Results: Rosmarinic acid was discovered to interact with metabolism-related proteins of S. mutans. The serine protease HtrA was identified as the virulent protein. In E. faecalis, most of the targeted proteins belonged to the category of cellular processes. Interestingly, the virulent protein in E. faecalis was also found to be a serine protease. Multiple virulent factors have been identified in the red complex pathogens, including aminotransferase, alanyl dipeptidyl peptidase, and dipeptidyl peptidase in P. gingivalis, isoforms of trypsin domain/PDZ, hypothetical protein, and prolyl endopeptidase in T. denticola, and peptidase, S9A/B/C family, peptidase C13 family, and ATP-dependent Clp endopeptidase in T. forsythia.

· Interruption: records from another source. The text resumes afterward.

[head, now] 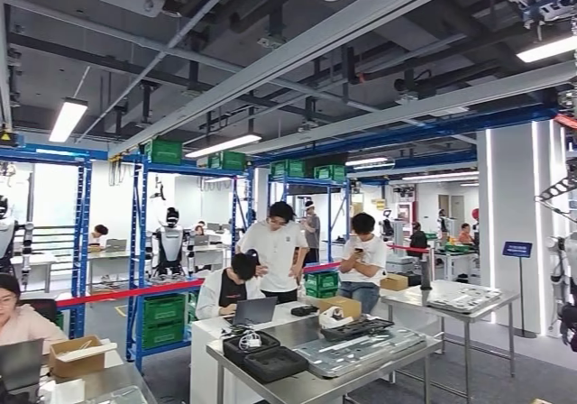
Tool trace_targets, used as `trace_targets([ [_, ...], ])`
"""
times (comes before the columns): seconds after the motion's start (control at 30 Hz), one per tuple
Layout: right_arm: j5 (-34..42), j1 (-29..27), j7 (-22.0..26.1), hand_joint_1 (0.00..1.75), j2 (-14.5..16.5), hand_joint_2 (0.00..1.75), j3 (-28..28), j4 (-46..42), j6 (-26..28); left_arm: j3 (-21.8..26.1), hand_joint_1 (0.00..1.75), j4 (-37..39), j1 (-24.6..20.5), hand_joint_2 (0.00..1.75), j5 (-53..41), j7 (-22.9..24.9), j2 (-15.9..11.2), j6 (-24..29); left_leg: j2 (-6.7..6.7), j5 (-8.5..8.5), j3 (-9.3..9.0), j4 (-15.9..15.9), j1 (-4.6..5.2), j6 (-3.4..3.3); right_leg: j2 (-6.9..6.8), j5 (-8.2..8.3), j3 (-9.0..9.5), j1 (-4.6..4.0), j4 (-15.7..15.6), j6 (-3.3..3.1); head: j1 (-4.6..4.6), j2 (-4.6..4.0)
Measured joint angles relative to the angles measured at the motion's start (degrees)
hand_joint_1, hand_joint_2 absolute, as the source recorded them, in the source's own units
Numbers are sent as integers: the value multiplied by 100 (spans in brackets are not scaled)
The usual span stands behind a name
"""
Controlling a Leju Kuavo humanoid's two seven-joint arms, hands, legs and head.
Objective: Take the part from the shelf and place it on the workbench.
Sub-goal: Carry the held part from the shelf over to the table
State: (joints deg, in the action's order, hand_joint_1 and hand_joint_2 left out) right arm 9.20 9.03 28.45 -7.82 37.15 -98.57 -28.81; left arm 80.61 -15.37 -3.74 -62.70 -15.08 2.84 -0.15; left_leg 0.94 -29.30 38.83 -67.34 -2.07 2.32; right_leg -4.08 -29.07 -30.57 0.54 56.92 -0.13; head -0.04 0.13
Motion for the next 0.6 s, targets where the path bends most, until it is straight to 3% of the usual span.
trace_targets([
  [0.03, 2, -1, -3, 175, 0, 175, 0, -2, 0, 0, 0, 1, -4, 175, -2, 19, 9, 5, 119, 123, -191, 349, 6, 17, -59, -30, 7, 0, 26, 48, 1, 0],
  [0.1, 15, 0, 3, 175, 1, 175, 0, -6, 0, 0, 0, 3, -19, 175, -7, 57, 26, 26, 255, 216, -379, 730, 40, -45, -162, -77, 20, -15, 67, 142, 1, 0],
  [0.2, 45, 15, 37, 175, 5, 175, 1, -14, -1, 2, 0, 3, 12, 175, -10, 72, 30, 45, 117, 209, -360, 757, 82, -200, -263, -117, 63, 11, 69, 225, 1, 0],
  [0.27, 54, 29, 56, 175, 10, 175, -3, -30, -2, 3, 0, 2, 23, 175, -21, 57, 26, 52, 6, 222, -365, 769, 88, -278, -51, -325, -15, 47, 314, 249, 1, 0],
  [0.33, 58, 34, 74, 175, 13, 175, -12, -42, -3, 3, 0, 2, 4, 175, -31, 34, 21, 53, -116, 230, -362, 772, 105, -335, 253, -699, -321, 47, 1005, 223, 0, 0],
  [0.4, 58, 34, 89, 175, 14, 175, -17, -43, -7, 2, 0, 2, -9, 175, -37, 22, 18, 44, -267, 236, -363, 771, 146, -366, 361, -887, -634, 25, 1635, 178, 0, 0],
  [0.43, 57, 36, 95, 175, 16, 175, -17, -43, -9, 2, 0, 2, -10, 175, -42, 22, 18, 40, -349, 238, -368, 771, 166, -373, 386, -823, -675, 8, 1679, 149, -1, 0],
  [0.5, 57, 46, 108, 175, 28, 175, -18, -54, -11, 2, 0, 2, -7, 175, -62, 28, 18, 39, -512, 243, -384, 771, 190, -380, 508, -426, -472, -40, 1147, 72, -1, 0],
  [0.57, 57, 67, 122, 175, 46, 175, -21, -85, -11, 2, 0, 3, -17, 175, -85, 34, 24, 31, -656, 256, -372, 766, 184, -372, 840, -90, -207, -64, 475, -13, 1, 1],
  [0.6, 57, 76, 130, 175, 53, 175, -22, -108, -11, 2, 0, 4, -23, 175, -94, 35, 26, 22, -725, 270, -346, 766, 166, -354, 959, -20, -139, -76, 280, -38, 1, 2],
])
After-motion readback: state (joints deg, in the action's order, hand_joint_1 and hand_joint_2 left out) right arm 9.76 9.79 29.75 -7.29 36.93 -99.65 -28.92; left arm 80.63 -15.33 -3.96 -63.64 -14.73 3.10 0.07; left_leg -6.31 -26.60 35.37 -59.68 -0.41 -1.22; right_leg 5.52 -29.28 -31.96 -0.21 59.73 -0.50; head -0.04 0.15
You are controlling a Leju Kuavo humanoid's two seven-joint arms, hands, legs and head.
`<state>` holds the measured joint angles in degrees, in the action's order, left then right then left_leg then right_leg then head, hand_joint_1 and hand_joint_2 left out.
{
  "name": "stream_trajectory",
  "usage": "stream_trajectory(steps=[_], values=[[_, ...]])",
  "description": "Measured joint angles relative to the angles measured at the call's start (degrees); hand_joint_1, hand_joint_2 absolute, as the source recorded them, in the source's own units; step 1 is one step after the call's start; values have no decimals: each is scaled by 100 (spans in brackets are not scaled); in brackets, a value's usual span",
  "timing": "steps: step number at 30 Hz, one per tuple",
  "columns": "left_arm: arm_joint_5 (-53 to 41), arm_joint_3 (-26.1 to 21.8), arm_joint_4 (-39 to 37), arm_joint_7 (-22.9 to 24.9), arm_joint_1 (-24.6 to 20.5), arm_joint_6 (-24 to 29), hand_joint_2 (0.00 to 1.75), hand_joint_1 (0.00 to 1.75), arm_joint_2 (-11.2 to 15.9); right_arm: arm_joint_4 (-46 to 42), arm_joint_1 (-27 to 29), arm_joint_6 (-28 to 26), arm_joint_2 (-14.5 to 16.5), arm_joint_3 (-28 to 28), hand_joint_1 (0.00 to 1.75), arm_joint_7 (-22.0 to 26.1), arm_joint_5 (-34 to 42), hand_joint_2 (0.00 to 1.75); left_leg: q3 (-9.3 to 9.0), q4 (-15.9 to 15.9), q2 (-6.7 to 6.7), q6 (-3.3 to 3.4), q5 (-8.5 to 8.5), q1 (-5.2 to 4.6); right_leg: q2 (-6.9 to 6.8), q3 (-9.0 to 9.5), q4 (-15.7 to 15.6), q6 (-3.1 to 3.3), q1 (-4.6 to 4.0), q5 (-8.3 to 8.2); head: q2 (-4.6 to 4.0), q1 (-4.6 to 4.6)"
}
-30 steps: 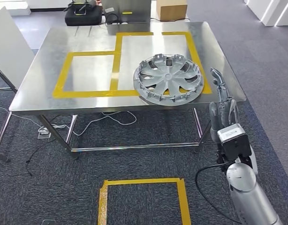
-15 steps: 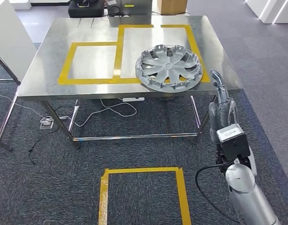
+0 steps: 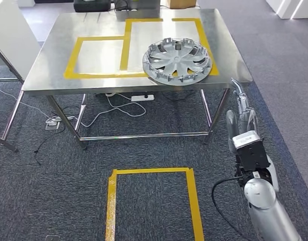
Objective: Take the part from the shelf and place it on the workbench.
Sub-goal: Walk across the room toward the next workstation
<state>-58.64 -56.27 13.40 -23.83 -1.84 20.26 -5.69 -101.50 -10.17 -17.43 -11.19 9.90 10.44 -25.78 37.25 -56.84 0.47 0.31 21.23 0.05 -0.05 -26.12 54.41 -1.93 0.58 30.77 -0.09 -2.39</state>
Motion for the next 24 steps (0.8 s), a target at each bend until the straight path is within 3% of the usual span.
stream_trajectory(steps=[1, 3, 5, 6, 7, 8, 10, 12, 15, 17, 20, 21, 22, 24], values=[[0, -18, 1, -20, 10, -17, 0, 0, 2, 3, 12, -14, 0, -3, 0, -33, -19, 0, 40, -74, -8, -35, 100, 6, -6, -38, -3, 58, 8, -38, 0, 7], [2, -38, 2, -71, 25, -69, 0, 0, 2, 8, 32, -39, 0, -16, 0, -77, -46, 0, 195, -570, -20, -89, 561, 23, -21, -96, -2, 154, 17, -117, 0, 25], [5, -45, 2, -94, 30, -104, 0, 0, 2, 12, 61, -55, 0, -36, 0, -110, -55, 0, 384, -1344, -21, -113, 996, 31, -28, -187, 12, 183, 2, -182, 0, 37], [7, -47, 2, -97, 32, -107, 0, 0, 4, 15, 78, -60, 0, -46, 0, -123, -56, 0, 409, -1591, -21, -112, 1058, 31, -30, -236, 24, 186, -5, -214, 0, 36], [6, -49, 2, -97, 35, -108, 0, 0, 6, 19, 93, -64, 0, -58, 0, -134, -56, 0, 346, -1634, -21, -101, 1014, 29, -28, -282, 37, 186, -11, -241, 0, 38], [4, -49, 2, -97, 38, -109, 0, 0, 8, 21, 106, -69, 0, -69, 0, -144, -57, 0, 172, -1436, -22, -78, 885, 26, -24, -320, 49, 183, -18, -264, 0, 39], [-6, -50, 5, -95, 37, -109, 0, 0, 13, 24, 119, -76, 0, -82, 0, -158, -62, 0, -346, -646, -27, 11, 631, 9, -20, -364, 67, 168, -37, -289, 0, 37], [-15, -51, 13, -91, 32, -110, 0, 0, 18, 28, 120, -79, 0, -86, 0, -187, -70, 0, -668, -83, -31, 82, 564, -15, -26, -394, 76, 121, -48, -321, 0, 33], [-18, -53, 21, -80, 34, -118, 0, 0, 13, 35, 122, -52, -2, -87, 0, -229, -93, 0, -699, 85, -23, 122, 572, -19, -28, -453, 97, 34, -42, -340, 0, 33], [-20, -54, 25, -76, 30, -128, 0, 0, 4, 40, 113, -21, -9, -91, 0, -235, -126, 0, -692, 152, -23, 172, 533, 13, -16, -604, 360, -16, -46, -142, 0, 15], [-32, -54, 28, -76, 28, -154, 0, 0, 1, 59, 128, 9, -20, -86, 0, -226, -172, 0, -623, 160, -61, 215, 480, 20, -6, -1119, 1485, -81, -20, 401, 0, -3], [-42, -54, 28, -75, 31, -161, 0, 0, 0, 67, 139, 13, -21, -83, 0, -223, -177, 0, -597, 152, -86, 213, 464, 18, -6, -1236, 1758, -95, -11, 475, 0, -2], [-53, -54, 28, -75, 34, -167, 0, 0, 0, 73, 146, 15, -22, -81, 0, -219, -180, 0, -577, 142, -119, 207, 451, 18, -5, -1247, 1816, -105, -3, 438, 0, -4], [-74, -55, 28, -74, 33, -175, 0, 0, -3, 78, 144, 16, -23, -81, 0, -210, -188, 0, -552, 108, -208, 189, 436, 22, 44, -918, 1249, -105, 18, 84, 0, -3]])
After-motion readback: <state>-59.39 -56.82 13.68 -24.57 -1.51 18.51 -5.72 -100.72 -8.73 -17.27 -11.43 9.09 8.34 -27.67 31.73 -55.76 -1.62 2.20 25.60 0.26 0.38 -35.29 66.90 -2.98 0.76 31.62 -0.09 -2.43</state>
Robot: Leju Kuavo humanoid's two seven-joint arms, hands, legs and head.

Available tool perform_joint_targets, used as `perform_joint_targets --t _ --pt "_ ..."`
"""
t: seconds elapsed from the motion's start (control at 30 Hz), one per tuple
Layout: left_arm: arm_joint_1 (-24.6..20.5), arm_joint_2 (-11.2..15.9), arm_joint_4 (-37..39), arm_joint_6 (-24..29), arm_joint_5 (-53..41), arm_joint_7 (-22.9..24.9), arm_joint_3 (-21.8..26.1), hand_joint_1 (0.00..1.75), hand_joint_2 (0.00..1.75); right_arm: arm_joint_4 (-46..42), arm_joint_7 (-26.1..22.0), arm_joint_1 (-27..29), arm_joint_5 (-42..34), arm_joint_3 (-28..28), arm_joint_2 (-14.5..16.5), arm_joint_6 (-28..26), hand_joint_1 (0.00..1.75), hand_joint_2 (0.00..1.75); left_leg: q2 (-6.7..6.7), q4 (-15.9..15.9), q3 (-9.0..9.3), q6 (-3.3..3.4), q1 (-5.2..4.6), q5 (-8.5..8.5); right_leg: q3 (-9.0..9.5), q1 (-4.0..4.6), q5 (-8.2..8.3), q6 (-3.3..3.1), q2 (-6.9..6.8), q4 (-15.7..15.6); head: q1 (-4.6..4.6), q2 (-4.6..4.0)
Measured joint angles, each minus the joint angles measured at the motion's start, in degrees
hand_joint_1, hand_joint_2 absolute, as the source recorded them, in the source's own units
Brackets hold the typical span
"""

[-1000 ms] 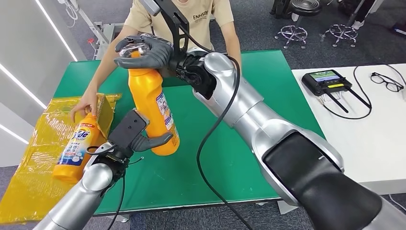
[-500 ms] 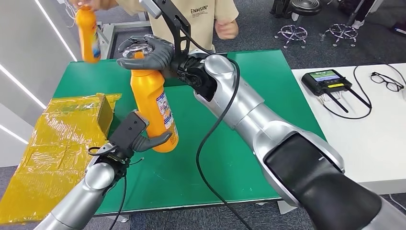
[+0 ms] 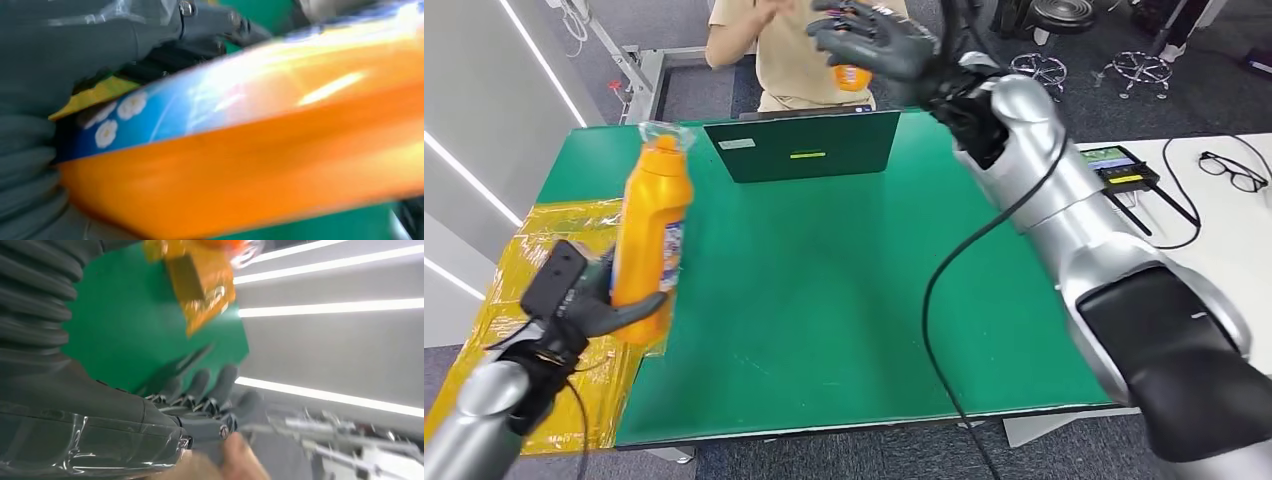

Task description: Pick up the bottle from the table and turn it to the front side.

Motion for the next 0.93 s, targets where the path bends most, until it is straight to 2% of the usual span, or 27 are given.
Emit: perform_joint_targets --t 0.17,0.3,0.4,0.53,0.57,0.67,0.7,0.8,0.93 --pt "-3.4 6.5 7.6 -2.0 -4.1 1.3 6.4 1.75 1.75 -8.0 -3.7 5.2 0.3 -3.7 -11.2 1.4 0.0 0.0 0.09 0.0 0.01 -0.01 -0.08 -0.01 0.0 0.01 0.04 0.02 0.12 0.0 -0.01 0.0" --pt "-3.2 11.0 12.1 -2.6 -5.9 1.5 10.0 1.75 1.75 -15.7 -6.9 13.9 0.9 -7.1 -18.6 1.7 0.0 0.0 0.09 0.0 0.0 -0.01 -0.09 -0.08 0.01 0.02 -0.01 0.01 0.12 -0.1 0.01 0.0" --pt "-3.0 12.8 15.2 -2.9 -7.6 1.6 11.3 1.75 1.75 -21.5 -8.8 22.3 2.3 -9.7 -22.5 2.1 0.0 0.0 0.08 0.0 -0.01 -0.02 -0.11 -0.11 -0.01 0.02 -0.05 0.0 0.1 -0.1 0.0 0.0" --pt "-2.5 13.2 18.6 -3.0 -10.0 1.7 11.3 1.68 1.75 -29.0 -10.4 33.1 5.5 -13.3 -25.7 1.7 0.0 0.0 0.05 0.0 -0.02 -0.02 -0.12 -0.12 -0.02 0.02 -0.09 -0.02 0.06 -0.1 -0.01 -0.01" --pt "-2.4 13.0 19.3 -3.1 -10.5 1.7 11.2 1.45 1.75 -30.8 -10.6 35.6 6.3 -14.4 -26.3 1.4 0.0 0.0 0.05 0.0 -0.02 -0.02 -0.12 -0.12 -0.02 0.02 -0.09 -0.02 0.05 -0.1 -0.01 -0.01" --pt "-1.9 11.9 20.9 -3.1 -11.5 1.8 10.7 0.2 1.75 -35.8 -11.2 42.3 8.3 -18.1 -27.7 0.4 0.0 0.0 0.05 0.0 -0.03 -0.02 -0.15 -0.12 -0.03 0.0 -0.1 -0.02 0.05 -0.1 -0.01 -0.01" --pt "-1.6 11.6 21.2 -3.1 -11.7 1.7 10.5 0.0 1.31 -37.0 -11.4 44.2 8.5 -19.2 -28.2 0.2 0.0 0.0 0.06 0.0 -0.04 -0.01 -0.16 -0.12 -0.02 0.0 -0.09 -0.02 0.06 -0.1 -0.01 -0.01" --pt "-0.6 10.8 21.9 -3.5 -11.7 1.5 9.9 0.0 0.0 -39.6 -12.0 48.2 8.7 -22.4 -29.8 -0.1 0.0 0.0 0.11 0.0 -0.04 0.01 -0.18 -0.14 -0.03 -0.02 -0.09 -0.02 0.1 -0.1 -0.01 -0.01" --pt "0.2 10.3 22.3 -4.9 -10.9 1.4 9.4 0.0 0.0 -40.7 -12.3 51.1 8.7 -25.2 -31.1 0.0 0.0 0.0 0.15 0.0 -0.03 0.01 -0.18 -0.14 -0.06 -0.03 -0.08 -0.01 0.11 -0.1 -0.01 0.0"
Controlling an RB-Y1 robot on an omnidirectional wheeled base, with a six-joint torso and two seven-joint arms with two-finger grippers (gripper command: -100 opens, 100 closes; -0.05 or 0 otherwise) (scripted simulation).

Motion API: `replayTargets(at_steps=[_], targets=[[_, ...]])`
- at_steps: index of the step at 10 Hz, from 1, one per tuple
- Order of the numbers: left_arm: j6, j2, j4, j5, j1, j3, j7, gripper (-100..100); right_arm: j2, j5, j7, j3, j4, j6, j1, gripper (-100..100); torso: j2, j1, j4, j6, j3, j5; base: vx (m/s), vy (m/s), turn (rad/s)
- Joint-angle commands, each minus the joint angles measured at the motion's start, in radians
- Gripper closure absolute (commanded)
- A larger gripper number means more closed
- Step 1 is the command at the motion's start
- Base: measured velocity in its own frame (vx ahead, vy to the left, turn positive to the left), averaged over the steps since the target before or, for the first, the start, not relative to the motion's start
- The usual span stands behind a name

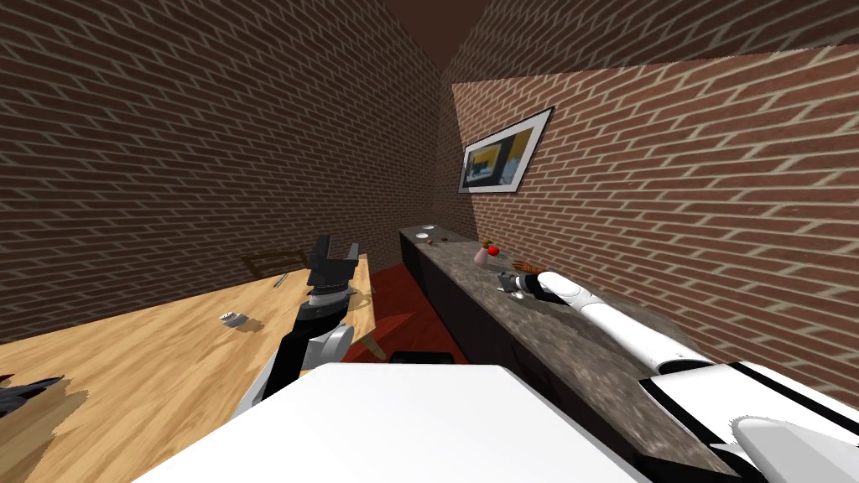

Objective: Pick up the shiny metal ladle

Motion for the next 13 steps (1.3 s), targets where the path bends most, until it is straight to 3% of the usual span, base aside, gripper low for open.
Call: replayTargets(at_steps=[1,2,4,5,6,9,10,13], targets=[[0.000,0.000,0.000,0.000,0.000,0.000,0.000,0,-0.043,0.039,0.045,0.002,0.050,-0.017,-0.011,-100,0.000,0.000,0.000,0.000,0.000,0.000,0.026,-0.029,0.157],[0.000,0.000,0.000,0.000,0.000,0.000,0.000,0,-0.043,0.039,0.045,0.002,0.043,-0.017,-0.011,-100,0.000,0.000,0.000,-0.001,0.000,0.000,0.023,-0.033,0.073],[0.000,0.000,0.000,0.000,0.000,0.000,0.000,0,-0.043,0.039,0.045,0.002,0.087,-0.017,-0.011,-100,0.000,0.000,0.000,0.000,0.000,0.000,0.003,-0.006,-0.012],[0.000,0.000,0.000,0.000,0.000,0.000,0.000,0,-0.069,0.077,0.083,0.010,0.132,-0.029,-0.027,-100,0.001,0.001,0.000,0.000,0.001,0.000,0.012,-0.010,0.155],[0.000,0.000,0.000,0.000,0.000,0.000,0.000,0,-0.069,0.077,0.083,0.010,0.155,-0.029,-0.027,-100,0.000,0.001,0.000,-0.001,0.000,0.000,0.019,-0.024,0.092],[0.000,0.000,0.000,0.000,0.000,0.000,0.000,0,-0.107,0.144,0.154,0.030,0.248,-0.052,-0.051,-100,-0.001,-0.001,0.000,0.000,0.000,0.000,0.026,-0.036,0.100],[0.000,0.000,0.000,0.000,0.000,0.000,0.000,0,-0.107,0.144,0.154,0.030,0.244,-0.052,-0.051,-100,-0.001,-0.001,0.000,0.000,0.000,0.000,0.031,-0.037,0.074],[0.000,0.000,0.000,0.000,0.000,0.000,0.000,0,-0.119,0.173,0.186,0.040,0.341,-0.064,-0.058,-100,-0.001,0.000,0.000,-0.001,0.000,0.000,0.026,-0.019,0.067]])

Conclusions: The present study demonstrated potential molecular targets of RA in dental pathogens. The results indicated that RA can be developed as a therapeutic lead for caries and periodontal diseases as they target virulent proteins of the disease-causing pathogens. However, more intense experimental research is warranted to provide evidence of the effect of RA against important oro-dental pathogens.